Mines Scientists Lead Novel Measurement to Advance Proton Decay Searches

The observation of neutrino‑induced kaon production on an argon nucleus marks a watershed moment for experimental particle physics. Until now, models of this interaction relied solely on theoretical generators, leaving a gap in the empirical foundation needed for precision measurements. By isolating eight kaon candidates from a dataset spanning three years, the South Dakota Mines team has supplied the first direct cross‑section data for a process that underpins many beyond‑Standard‑Model predictions. This empirical anchor will sharpen simulations used across the global neutrino community. Future analyses will extend this technique to other rare channels, further enriching the neutrino interaction library.

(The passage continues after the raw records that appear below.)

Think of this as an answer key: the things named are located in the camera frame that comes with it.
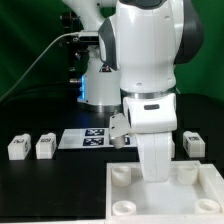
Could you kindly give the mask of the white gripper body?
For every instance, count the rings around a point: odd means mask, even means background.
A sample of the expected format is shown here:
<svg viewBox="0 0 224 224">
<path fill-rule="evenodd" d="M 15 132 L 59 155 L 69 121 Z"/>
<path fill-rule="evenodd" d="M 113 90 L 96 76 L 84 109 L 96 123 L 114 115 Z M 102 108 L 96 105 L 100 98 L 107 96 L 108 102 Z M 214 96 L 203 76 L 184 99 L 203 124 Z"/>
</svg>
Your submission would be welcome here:
<svg viewBox="0 0 224 224">
<path fill-rule="evenodd" d="M 137 142 L 143 179 L 169 178 L 172 132 L 177 129 L 176 95 L 155 99 L 123 99 L 123 111 Z"/>
</svg>

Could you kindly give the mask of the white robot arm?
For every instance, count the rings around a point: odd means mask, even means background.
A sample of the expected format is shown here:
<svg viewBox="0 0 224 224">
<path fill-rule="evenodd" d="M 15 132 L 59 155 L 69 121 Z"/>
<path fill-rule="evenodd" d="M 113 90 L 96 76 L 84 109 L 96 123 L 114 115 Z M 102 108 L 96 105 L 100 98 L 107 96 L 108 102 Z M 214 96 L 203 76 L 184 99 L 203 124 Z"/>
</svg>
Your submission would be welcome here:
<svg viewBox="0 0 224 224">
<path fill-rule="evenodd" d="M 177 128 L 174 67 L 189 62 L 203 43 L 191 0 L 62 0 L 80 20 L 73 37 L 87 45 L 80 105 L 112 111 L 114 147 L 130 134 L 143 178 L 169 177 L 172 132 Z"/>
</svg>

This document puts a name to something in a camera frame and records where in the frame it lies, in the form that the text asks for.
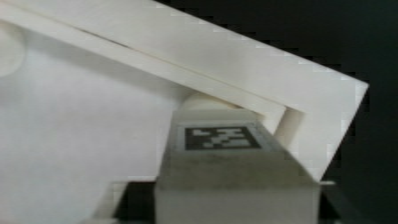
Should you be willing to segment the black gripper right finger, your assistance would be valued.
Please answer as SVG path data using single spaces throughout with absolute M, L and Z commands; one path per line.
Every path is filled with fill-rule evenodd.
M 348 224 L 346 199 L 335 185 L 321 186 L 317 224 Z

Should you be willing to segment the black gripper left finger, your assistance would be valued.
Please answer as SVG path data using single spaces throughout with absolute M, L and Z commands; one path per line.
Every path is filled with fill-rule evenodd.
M 154 224 L 154 183 L 129 182 L 117 203 L 118 224 Z

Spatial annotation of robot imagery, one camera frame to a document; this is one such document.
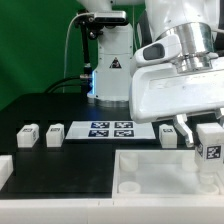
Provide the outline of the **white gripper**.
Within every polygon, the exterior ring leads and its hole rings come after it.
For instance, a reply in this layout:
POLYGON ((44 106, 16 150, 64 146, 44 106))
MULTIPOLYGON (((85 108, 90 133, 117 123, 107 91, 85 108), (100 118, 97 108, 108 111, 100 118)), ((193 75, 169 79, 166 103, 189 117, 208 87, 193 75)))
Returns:
POLYGON ((137 50, 131 60, 129 108, 137 123, 173 118, 175 128, 194 146, 187 115, 211 113, 224 127, 224 57, 208 55, 208 70, 179 73, 172 63, 182 52, 176 34, 137 50))

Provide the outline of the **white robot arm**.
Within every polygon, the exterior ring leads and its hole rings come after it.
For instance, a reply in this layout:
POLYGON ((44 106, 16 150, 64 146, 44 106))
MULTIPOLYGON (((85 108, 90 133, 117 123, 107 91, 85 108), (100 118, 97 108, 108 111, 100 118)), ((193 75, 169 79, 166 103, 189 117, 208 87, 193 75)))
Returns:
POLYGON ((224 108, 224 56, 215 48, 222 0, 77 0, 98 40, 88 100, 126 104, 137 123, 172 119, 194 144, 187 117, 224 108))

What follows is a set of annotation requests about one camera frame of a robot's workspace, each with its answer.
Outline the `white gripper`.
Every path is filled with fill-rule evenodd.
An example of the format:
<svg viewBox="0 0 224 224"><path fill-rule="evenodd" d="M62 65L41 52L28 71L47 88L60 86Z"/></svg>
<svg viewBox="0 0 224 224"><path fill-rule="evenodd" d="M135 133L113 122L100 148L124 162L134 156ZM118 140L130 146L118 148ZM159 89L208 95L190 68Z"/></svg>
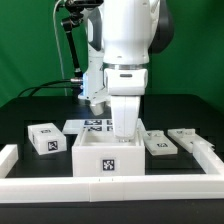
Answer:
<svg viewBox="0 0 224 224"><path fill-rule="evenodd" d="M139 108L139 96L111 97L113 131L117 139L132 140L135 137Z"/></svg>

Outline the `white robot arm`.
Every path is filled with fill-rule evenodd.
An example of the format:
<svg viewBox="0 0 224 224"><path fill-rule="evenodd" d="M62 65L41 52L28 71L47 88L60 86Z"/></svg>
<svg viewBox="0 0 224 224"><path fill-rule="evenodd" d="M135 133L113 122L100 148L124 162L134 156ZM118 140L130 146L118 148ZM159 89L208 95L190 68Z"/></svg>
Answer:
<svg viewBox="0 0 224 224"><path fill-rule="evenodd" d="M88 68L80 98L96 115L109 104L115 137L131 140L148 83L149 55L163 51L174 35L167 0L89 1L84 21Z"/></svg>

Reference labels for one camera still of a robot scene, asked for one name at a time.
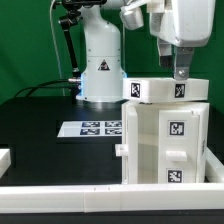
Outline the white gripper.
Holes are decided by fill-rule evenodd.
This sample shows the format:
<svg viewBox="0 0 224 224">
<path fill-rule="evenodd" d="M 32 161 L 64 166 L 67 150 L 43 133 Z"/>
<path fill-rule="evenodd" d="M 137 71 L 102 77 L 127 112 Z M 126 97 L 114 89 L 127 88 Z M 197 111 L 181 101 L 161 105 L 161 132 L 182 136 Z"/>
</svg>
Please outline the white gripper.
<svg viewBox="0 0 224 224">
<path fill-rule="evenodd" d="M 213 27 L 216 0 L 164 0 L 163 9 L 151 12 L 150 34 L 157 37 L 159 65 L 173 68 L 175 80 L 189 78 L 192 47 L 208 43 Z"/>
</svg>

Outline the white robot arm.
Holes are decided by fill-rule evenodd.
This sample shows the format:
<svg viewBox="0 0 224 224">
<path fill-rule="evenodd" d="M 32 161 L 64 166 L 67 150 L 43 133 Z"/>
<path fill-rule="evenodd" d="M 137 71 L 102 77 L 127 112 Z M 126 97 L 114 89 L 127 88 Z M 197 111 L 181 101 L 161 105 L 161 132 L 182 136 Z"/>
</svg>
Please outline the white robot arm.
<svg viewBox="0 0 224 224">
<path fill-rule="evenodd" d="M 129 30 L 144 25 L 140 7 L 149 14 L 150 34 L 157 38 L 160 65 L 173 66 L 173 78 L 189 78 L 194 49 L 207 44 L 213 25 L 216 0 L 108 0 L 107 9 L 120 10 Z M 80 100 L 115 103 L 122 100 L 125 72 L 121 68 L 118 28 L 101 17 L 100 7 L 81 8 L 87 66 L 81 74 Z"/>
</svg>

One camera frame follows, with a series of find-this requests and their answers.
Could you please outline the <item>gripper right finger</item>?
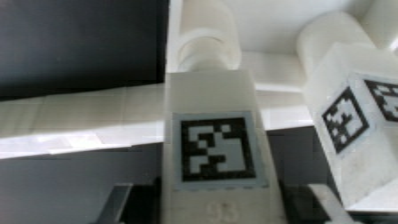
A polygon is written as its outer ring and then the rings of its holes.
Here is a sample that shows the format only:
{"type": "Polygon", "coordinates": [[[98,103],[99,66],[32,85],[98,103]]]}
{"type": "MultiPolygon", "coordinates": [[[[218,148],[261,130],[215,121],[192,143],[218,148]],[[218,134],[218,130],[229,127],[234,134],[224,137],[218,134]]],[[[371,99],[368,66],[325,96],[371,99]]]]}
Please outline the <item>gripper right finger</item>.
{"type": "Polygon", "coordinates": [[[359,224],[325,184],[282,186],[288,224],[359,224]]]}

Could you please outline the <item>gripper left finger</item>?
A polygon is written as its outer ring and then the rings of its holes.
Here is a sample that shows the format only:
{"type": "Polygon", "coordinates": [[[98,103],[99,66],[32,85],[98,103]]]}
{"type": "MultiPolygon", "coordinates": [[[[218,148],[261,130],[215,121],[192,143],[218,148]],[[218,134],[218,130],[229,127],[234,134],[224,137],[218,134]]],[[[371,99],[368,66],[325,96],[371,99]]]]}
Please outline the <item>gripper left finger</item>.
{"type": "Polygon", "coordinates": [[[161,178],[113,185],[94,224],[160,224],[161,178]]]}

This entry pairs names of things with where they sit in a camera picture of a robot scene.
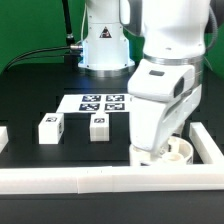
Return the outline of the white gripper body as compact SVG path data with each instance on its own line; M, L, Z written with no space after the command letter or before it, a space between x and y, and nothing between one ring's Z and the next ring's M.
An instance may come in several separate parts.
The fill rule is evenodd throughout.
M131 144L158 154L168 138L199 105L192 65L159 65L142 59L128 81Z

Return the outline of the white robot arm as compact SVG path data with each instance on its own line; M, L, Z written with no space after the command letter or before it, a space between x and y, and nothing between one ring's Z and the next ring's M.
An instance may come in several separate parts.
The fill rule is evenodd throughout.
M156 154L199 105L211 0L86 0L81 69L114 75L134 65L123 32L144 38L127 83L131 145Z

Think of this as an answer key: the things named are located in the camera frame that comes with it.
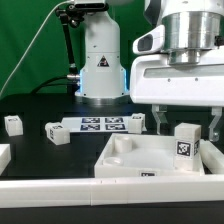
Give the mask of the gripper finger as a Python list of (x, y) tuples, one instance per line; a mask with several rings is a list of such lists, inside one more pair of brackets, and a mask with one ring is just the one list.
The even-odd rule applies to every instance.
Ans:
[(166, 119), (167, 106), (166, 105), (152, 105), (152, 114), (157, 125), (157, 134), (162, 134), (162, 129), (168, 124)]
[(213, 119), (209, 125), (209, 140), (217, 142), (220, 137), (222, 107), (213, 107), (211, 110)]

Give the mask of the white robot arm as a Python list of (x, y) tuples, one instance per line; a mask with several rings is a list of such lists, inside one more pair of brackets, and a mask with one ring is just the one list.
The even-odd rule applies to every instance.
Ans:
[(133, 43), (130, 79), (120, 64), (120, 30), (103, 10), (111, 0), (77, 0), (84, 12), (86, 62), (80, 72), (84, 102), (109, 103), (128, 94), (150, 104), (156, 122), (165, 105), (210, 107), (209, 139), (224, 109), (224, 0), (145, 0), (153, 29)]

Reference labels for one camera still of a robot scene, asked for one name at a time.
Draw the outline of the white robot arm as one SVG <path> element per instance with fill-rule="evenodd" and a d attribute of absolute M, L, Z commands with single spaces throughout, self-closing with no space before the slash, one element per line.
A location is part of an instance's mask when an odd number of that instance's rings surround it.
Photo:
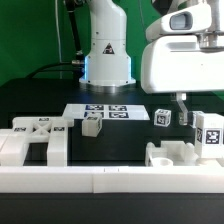
<path fill-rule="evenodd" d="M 80 83 L 96 91 L 133 85 L 126 53 L 126 14 L 112 0 L 86 0 L 91 50 Z M 224 90 L 224 0 L 151 0 L 161 17 L 146 29 L 141 87 L 174 93 Z"/>

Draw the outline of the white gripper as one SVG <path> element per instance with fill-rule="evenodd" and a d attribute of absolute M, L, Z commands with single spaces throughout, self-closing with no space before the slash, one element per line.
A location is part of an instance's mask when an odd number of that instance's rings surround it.
<path fill-rule="evenodd" d="M 183 92 L 224 90 L 224 51 L 201 51 L 194 35 L 161 37 L 143 51 L 141 87 L 146 93 L 177 92 L 179 124 L 186 125 Z"/>

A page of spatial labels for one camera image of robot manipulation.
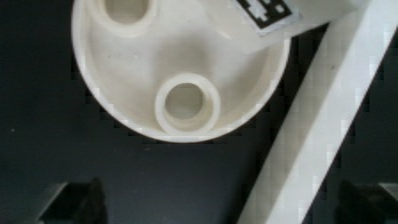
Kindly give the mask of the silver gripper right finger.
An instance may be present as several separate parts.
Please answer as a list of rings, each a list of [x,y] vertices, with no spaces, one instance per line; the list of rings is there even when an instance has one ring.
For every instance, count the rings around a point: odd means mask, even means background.
[[[398,224],[398,183],[342,182],[336,224]]]

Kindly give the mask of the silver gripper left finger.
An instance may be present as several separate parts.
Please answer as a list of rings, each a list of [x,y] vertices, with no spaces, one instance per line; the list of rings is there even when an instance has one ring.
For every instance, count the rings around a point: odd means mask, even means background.
[[[107,224],[105,192],[98,178],[66,184],[40,213],[38,224]]]

MicroBooNE’s liquid‑argon time‑projection chamber proved essential for teasing out such a scarce signal. The detector’s millimeter‑scale imaging, combined with modern machine‑learning classifiers, allowed researchers to separate genuine kaon tracks from overwhelming background noise. Although only ten events survived the selection chain, the high‑resolution topology provided enough statistical confidence to claim a discovery. As a scaled‑down prototype of the Deep Underground Neutrino Experiment, MicroBooNE validates that the same technology can be deployed at the multi‑kiloton scale required for DUNE’s ambitious physics program.

The kaon measurement directly feeds into proton‑decay searches, where background estimation is the limiting factor. Many Grand Unified Theories predict proton decay channels that emit kaons, so an accurate model of neutrino‑induced kaon production on argon reduces systematic uncertainties in DUNE’s lifetime limits. Moreover, the success showcases the research capacity of the Sanford Underground Research Facility and reinforces South Dakota’s role as a hub for next‑generation neutrino experiments. As DUNE ramps up, the empirical data from Mines will be instrumental in refining event generators and accelerating the quest for physics beyond the Standard Model.